* Exercise details: Copy out the data word for word, without any of its pictures.

* Information shown:
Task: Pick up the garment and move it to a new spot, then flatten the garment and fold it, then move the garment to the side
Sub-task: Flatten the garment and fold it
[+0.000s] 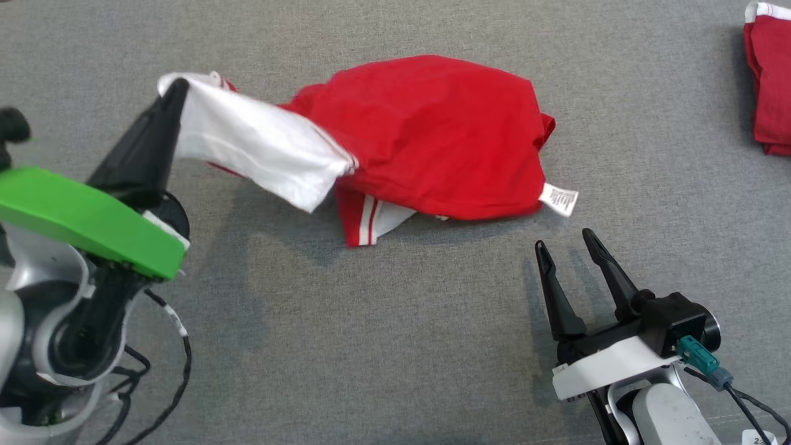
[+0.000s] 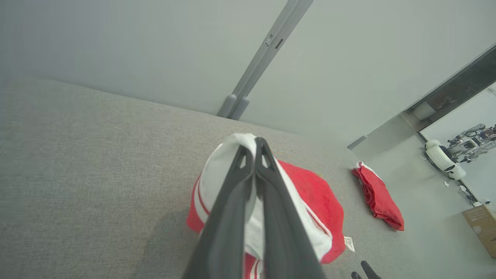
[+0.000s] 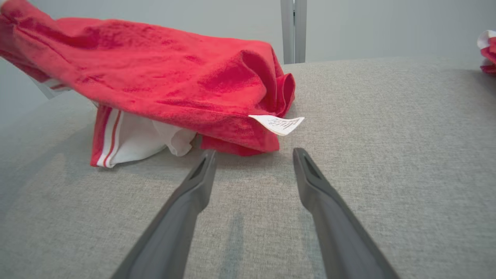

* Solution below:
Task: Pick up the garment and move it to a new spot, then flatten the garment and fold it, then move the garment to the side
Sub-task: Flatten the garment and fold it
[+0.000s] 
[+0.000s] 
[+0.000s] 

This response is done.